Copy, word for word, the lines of the listing below from the line with "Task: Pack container" up to and including the line with "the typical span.". Drop the pictures.
[[ RECORDED INFORMATION, beginning ]]
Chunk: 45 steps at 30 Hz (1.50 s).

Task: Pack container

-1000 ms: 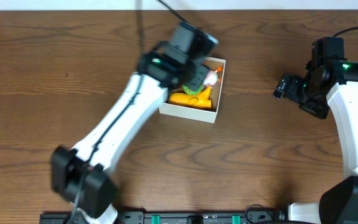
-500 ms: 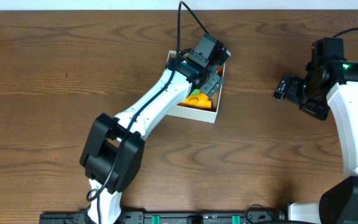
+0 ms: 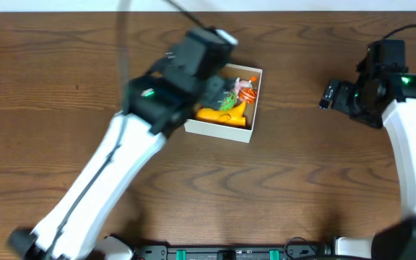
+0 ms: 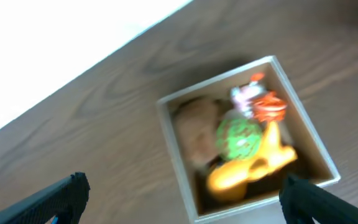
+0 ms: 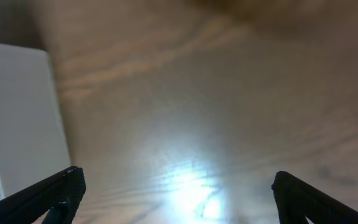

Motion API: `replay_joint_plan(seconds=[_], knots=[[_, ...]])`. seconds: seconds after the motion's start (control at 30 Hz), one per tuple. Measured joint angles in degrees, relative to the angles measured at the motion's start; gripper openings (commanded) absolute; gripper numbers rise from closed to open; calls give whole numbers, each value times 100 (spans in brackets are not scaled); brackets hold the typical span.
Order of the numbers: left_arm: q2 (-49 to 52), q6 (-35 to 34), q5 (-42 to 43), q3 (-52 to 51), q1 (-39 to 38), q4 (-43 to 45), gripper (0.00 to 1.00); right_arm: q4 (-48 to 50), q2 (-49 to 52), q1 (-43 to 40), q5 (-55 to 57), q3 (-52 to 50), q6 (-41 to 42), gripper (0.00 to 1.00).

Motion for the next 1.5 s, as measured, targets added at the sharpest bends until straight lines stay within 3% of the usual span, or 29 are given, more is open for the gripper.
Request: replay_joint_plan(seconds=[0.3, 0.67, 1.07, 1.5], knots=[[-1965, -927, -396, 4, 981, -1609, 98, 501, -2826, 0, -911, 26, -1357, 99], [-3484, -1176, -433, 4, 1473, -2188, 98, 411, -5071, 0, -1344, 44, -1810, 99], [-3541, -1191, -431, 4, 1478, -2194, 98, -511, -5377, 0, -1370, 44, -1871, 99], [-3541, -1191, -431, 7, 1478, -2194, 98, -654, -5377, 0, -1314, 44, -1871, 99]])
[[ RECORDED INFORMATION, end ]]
RESPONSE FOR THIS EXERCISE
Task: Pack container

-1000 ms: 
-500 ms: 
+0 ms: 
+0 ms: 
+0 ms: 

Motion API: `replay_joint_plan(seconds=[_], knots=[[_, ...]])`. seconds: seconds after the motion's start (control at 30 Hz), one per tuple. Measured joint angles in degrees, relative to the angles measured at the motion's start; gripper openings (commanded) absolute; gripper numbers rise from closed to open; calls give whole numbers, each value times 100 (spans in brackets are not scaled); brackets hold the typical span.

That concludes the answer.